The changing seasons reflect God’s creative, dynamic nature, so maybe a monolithic summer season isn’t a reasonable expectation. But I do have a difficult time imagining long winters as part of heaven. In human experience winter has been a season of hunger, sickness and death, a threat to existence, a time of misery, despair, and depression. I have a hard time imagining winter at Home.
The number one greatest thing about Home will be timelessness. If I’m going to collect a few clams on the beach, it won’t matter if I get diverted by a tide pool; I’ll be able to give over to curiosity and fascination; watching the tiny sculpins dart around, be immersed in observing feathery barnacle tentacles sifting for food, see the glacier like travels of a starfish across the rock – without the guilty feeling that I’m wasting time. No nagging thoughts of everything that still needs to be seen and done, no lurking notion that by saying “yes” to the tide pool I’ve said “no” to other things I would enjoy just as much, maybe more.

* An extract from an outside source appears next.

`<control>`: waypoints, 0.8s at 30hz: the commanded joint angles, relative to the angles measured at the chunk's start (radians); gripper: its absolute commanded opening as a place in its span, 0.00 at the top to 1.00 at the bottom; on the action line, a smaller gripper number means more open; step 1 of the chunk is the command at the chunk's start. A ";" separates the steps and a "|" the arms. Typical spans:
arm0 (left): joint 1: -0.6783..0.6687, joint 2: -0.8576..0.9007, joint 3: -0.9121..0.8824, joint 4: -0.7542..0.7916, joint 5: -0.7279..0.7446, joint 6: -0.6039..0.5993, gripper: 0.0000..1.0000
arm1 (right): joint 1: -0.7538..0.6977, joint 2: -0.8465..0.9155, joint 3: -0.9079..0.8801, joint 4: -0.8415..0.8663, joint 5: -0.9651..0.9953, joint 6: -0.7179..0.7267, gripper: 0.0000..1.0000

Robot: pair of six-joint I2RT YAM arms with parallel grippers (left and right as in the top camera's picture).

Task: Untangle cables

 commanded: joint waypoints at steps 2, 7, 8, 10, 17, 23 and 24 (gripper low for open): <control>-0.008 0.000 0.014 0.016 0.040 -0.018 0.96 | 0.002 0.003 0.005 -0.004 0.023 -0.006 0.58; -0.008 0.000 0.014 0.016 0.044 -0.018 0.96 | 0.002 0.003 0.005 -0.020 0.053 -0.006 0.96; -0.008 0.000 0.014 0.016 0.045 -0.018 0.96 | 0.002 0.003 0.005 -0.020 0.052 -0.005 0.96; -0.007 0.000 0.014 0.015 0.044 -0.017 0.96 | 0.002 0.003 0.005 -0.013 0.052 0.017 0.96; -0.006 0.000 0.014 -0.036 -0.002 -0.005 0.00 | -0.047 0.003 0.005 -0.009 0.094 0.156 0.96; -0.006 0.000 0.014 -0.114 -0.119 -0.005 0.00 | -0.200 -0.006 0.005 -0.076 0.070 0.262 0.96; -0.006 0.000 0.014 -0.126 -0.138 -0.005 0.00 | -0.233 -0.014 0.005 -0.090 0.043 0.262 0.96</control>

Timelessness will mean that Tim, my friend with brain cancer, will have all the time he needs to study and practice the guitar until he can play like Clapton. Even if it takes forever. Which I suspect in his case it will (sorry Tim!). But no one will ever say, “You’re wasting your time!” I won’t ever hear those words either when I explore my artistic abilities by finally learning to paint, or writing a novel.
Creating, learning, exploring, nurturing, these are all at the heart of who we are as God’s creation. Timelessness, the eternity of Home, will allow God’s people the opportunity to do those things, free from the constraints of time, age, health, poverty, oppression and fear. Carpenters will compose symphonies, composers plant gardens, and chefs will build elegant furniture; in addition to learning parts of their craft they never could, and create what they always dreamed of. And all of it will be done as an expression of love for God, and bring him glory and joy – even my bacon, cheddar and tomato sandwiches, and Tim’s guitar.